8. Interconnected Pathways
Because the threats to our biology and our economy are deeply interconnected, our solutions must be equally holistic. We simply address the pharmaceutical crisis without simultaneously addressing the agricultural crisis. I am well aware that I am out of my depth in most of these topics and my suggestions could well be laughable - but it’s better to put my views out there and invite rebuttal than to stay silent.
Food: We must aggressively pivot our agricultural systems away from fossil-fuel dependency. This is no longer just an environmental goal; it is a metabolic imperative. This means a structural shift toward agroecology and the large-scale cultivation of indigenous, climate-resilient grains like millets and sorghum, which require a mere fraction of the imported urea that paddy demands. A shift in agriculture forces a shift in diet - moving from refined, cheap carbs to local, protein-rich, complex carbohydrates that respect and nourish the Indian phenotype rather than poisoning it.
Pharma: The pharmaceutical industry must be insulated from foreign API supply shocks. This cannot simply mean building dirty, coal-fired plants in Maharashtra to mimic Shangdong. It requires pioneering localized API synthesis powered by decentralized green energy grids. We must treat the production of essential, life-saving medicines as critical, non-negotiable sovereign infrastructure, not just a high-margin export business.
Healthcare: We must fundamentally redefine healthcare from a reactive system of disease management via global drug regimes to a proactive, holistic framework of wellness, which has roots in local consumption patterns, community health literacy, preventive nutrition, and equitable access to localized medical facilities.
9. Commodity by Commodity: The Necessity of Solidarity
There is no master switch to turn off a polyconflict. Machiavelli’s grim insight remains entirely true for our era: systemic conflict is structural, and the prince who waits for stability before acting will wait forever.
These challenges must be resolved commodity by commodity, molecule by molecule.
We desperately need state intervention to heavily subsidize local food systems, fund indigenous pharmaceutical technology, and protect local manufacturing from global dumping. But the state alone is too slow, too cumbersome, and too easily captured by capital.
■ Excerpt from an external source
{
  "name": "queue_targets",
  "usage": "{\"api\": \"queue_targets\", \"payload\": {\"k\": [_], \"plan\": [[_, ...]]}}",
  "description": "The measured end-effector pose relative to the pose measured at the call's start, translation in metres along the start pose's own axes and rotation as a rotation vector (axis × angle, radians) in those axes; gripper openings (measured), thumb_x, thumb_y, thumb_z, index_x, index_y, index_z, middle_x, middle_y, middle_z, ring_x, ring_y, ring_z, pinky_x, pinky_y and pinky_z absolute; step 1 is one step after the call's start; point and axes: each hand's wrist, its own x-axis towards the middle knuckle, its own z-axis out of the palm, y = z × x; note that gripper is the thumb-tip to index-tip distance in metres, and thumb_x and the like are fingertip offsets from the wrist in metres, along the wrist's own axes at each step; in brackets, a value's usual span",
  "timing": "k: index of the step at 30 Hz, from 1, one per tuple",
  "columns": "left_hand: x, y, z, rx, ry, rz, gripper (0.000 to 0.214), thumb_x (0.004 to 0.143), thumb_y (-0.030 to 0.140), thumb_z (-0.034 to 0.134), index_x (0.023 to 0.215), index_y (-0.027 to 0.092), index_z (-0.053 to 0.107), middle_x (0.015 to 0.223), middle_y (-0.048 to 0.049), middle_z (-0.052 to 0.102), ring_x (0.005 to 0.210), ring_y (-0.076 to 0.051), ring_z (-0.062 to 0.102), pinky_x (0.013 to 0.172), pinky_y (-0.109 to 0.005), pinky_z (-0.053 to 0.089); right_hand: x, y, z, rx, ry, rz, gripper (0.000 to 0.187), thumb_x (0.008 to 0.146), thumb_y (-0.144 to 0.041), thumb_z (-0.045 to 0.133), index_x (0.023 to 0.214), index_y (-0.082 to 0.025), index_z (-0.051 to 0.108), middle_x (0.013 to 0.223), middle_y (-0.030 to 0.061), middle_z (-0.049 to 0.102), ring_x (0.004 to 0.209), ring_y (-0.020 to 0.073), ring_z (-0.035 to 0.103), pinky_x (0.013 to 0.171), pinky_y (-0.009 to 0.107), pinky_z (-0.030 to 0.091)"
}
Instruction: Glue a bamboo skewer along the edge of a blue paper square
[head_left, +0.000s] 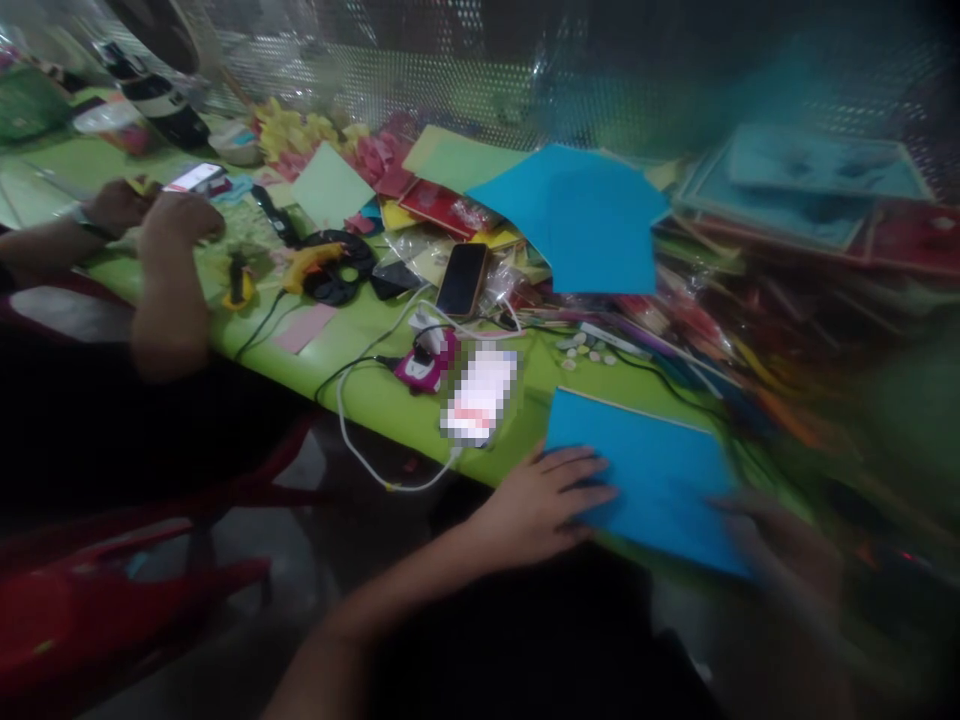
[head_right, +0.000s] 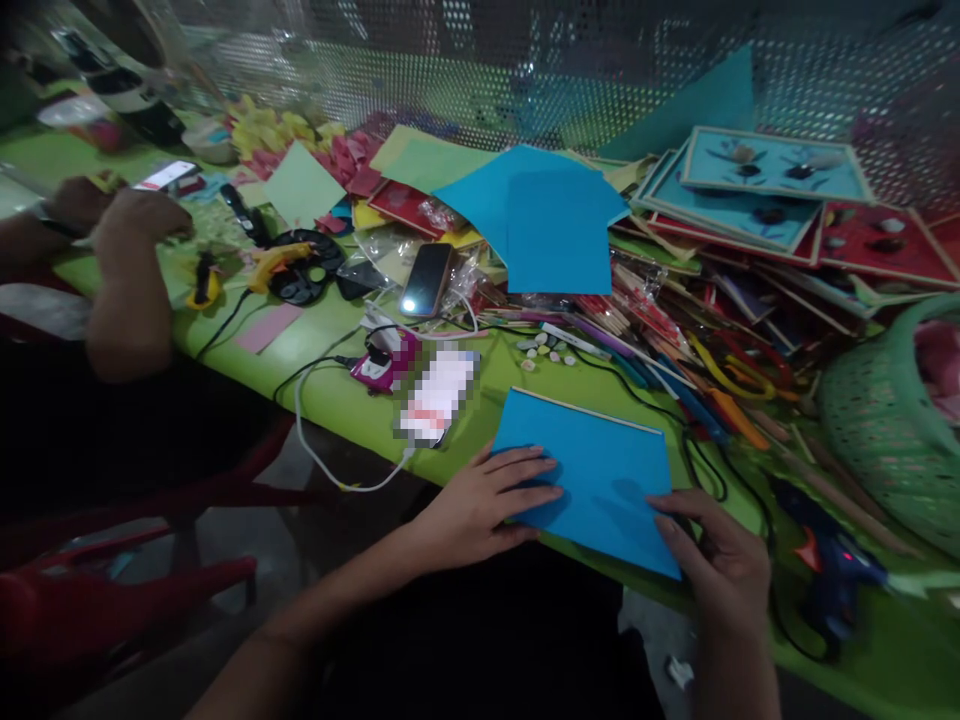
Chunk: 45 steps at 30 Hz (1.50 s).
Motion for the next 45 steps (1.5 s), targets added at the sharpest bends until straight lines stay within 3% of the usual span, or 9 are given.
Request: {"api": "queue_targets", "payload": {"k": [6, 12, 16, 19, 22, 28, 35, 45], "plan": [[-0.001, -0.010, 0.006, -0.041, -0.083, -0.039, 0.054, 0.103, 0.037, 0.073, 0.155, 0.031, 0.059, 0.170, 0.0039, 0.044, 0.162, -0.020, 0.034, 0.133, -0.044, 0.024, 0.008, -0.009, 0.007, -0.134, -0.072, -0.232, 0.010, 0.094, -0.032, 0.077, 0.091, -0.023, 0.081, 0.083, 0.0017, 0.075, 0.072, 0.0142, 0.071, 0.067, 0.021, 0.056], [-0.001, -0.010, -0.005, -0.014, -0.085, -0.033, 0.046, 0.110, 0.047, 0.061, 0.154, 0.031, 0.057, 0.166, 0.0048, 0.051, 0.160, -0.022, 0.038, 0.137, -0.054, 0.007, 0.005, -0.003, 0.007, -0.194, -0.092, -0.187, 0.008, 0.097, -0.029, 0.076, 0.097, -0.021, 0.079, 0.088, 0.0010, 0.075, 0.075, 0.0125, 0.071, 0.067, 0.021, 0.054], [0.010, -0.016, -0.014, 0.077, 0.026, -0.070, 0.040, 0.116, 0.043, 0.050, 0.152, 0.028, 0.058, 0.160, 0.0043, 0.057, 0.151, -0.024, 0.050, 0.132, -0.056, 0.024, 0.015, -0.008, 0.004, -0.320, -0.038, -0.310, 0.006, 0.100, -0.021, 0.072, 0.104, -0.023, 0.076, 0.093, -0.0017, 0.075, 0.081, 0.0103, 0.068, 0.074, 0.023, 0.052], [0.020, -0.023, -0.015, 0.143, 0.099, -0.103, 0.040, 0.116, 0.038, 0.049, 0.150, 0.023, 0.060, 0.157, 0.0006, 0.061, 0.146, -0.026, 0.055, 0.123, -0.055, 0.040, 0.030, -0.017, 0.007, -0.433, -0.056, -0.423, 0.014, 0.102, -0.019, 0.069, 0.114, -0.024, 0.075, 0.105, -0.0018, 0.075, 0.097, 0.0120, 0.067, 0.088, 0.026, 0.051], [0.025, -0.027, -0.011, 0.207, 0.118, -0.142, 0.042, 0.115, 0.038, 0.051, 0.150, 0.019, 0.062, 0.158, -0.0026, 0.060, 0.145, -0.028, 0.056, 0.121, -0.056, 0.043, 0.046, -0.026, 0.017, -0.525, -0.133, -0.486, 0.020, 0.106, -0.022, 0.065, 0.124, -0.023, 0.073, 0.115, -0.0002, 0.075, 0.107, 0.0150, 0.065, 0.096, 0.030, 0.048], [0.019, -0.020, 0.004, 0.267, 0.034, -0.202, 0.049, 0.114, 0.047, 0.052, 0.154, 0.020, 0.059, 0.168, -0.0041, 0.048, 0.156, -0.030, 0.043, 0.126, -0.064, 0.035, 0.076, -0.044, 0.054, -0.582, -0.271, -0.655, 0.030, 0.110, -0.027, 0.057, 0.133, -0.014, 0.072, 0.116, 0.0062, 0.071, 0.107, 0.0205, 0.061, 0.096, 0.036, 0.045], [0.016, -0.014, 0.014, 0.262, 0.080, -0.196, 0.048, 0.111, 0.044, 0.059, 0.153, 0.021, 0.059, 0.166, -0.0047, 0.051, 0.154, -0.029, 0.046, 0.124, -0.066, 0.036, 0.082, -0.045, 0.096, -0.617, -0.352, -0.626, 0.037, 0.110, -0.027, 0.053, 0.139, -0.014, 0.072, 0.115, 0.0101, 0.066, 0.107, 0.0252, 0.057, 0.095, 0.041, 0.046], [0.018, -0.014, 0.014, 0.266, 0.119, -0.199, 0.047, 0.112, 0.048, 0.057, 0.151, 0.022, 0.061, 0.161, -0.0031, 0.056, 0.152, -0.026, 0.048, 0.125, -0.062, 0.034, 0.089, -0.053, 0.108, -0.699, -0.411, -0.595, 0.042, 0.110, -0.028, 0.049, 0.146, -0.017, 0.069, 0.121, 0.0122, 0.066, 0.111, 0.0289, 0.056, 0.095, 0.045, 0.046]]}}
Therefore, we also need a massive, unprecedented mobilization of civic networks too. Solidarity is the only rational and moral response to a world where the conflicts are simply too large, too complex, and too planetary for any individual to survive alone. We must urgently weave localized, cooperative safety nets such as farmer-producer cooperatives sharing agroecological knowledge. We also need pharmaceutical consortiums pooling API resources and intellectual property, and community health workers prioritizing wellness over corporate margins.
What else?
PS: I hope you are getting a sense of my approach to system analysis: the earthworm’s way, so to speak.
Instead of talking about economic or political crises from a purely macro lens, it’s better to narrow down to one issue or commodity and trace its interconnections - they are far more likely to throw surprises than the view from up above, as I learned by tracing those connections for Helium as well as Metformin.
I am confident you can do this type of trace-analysis in every sector.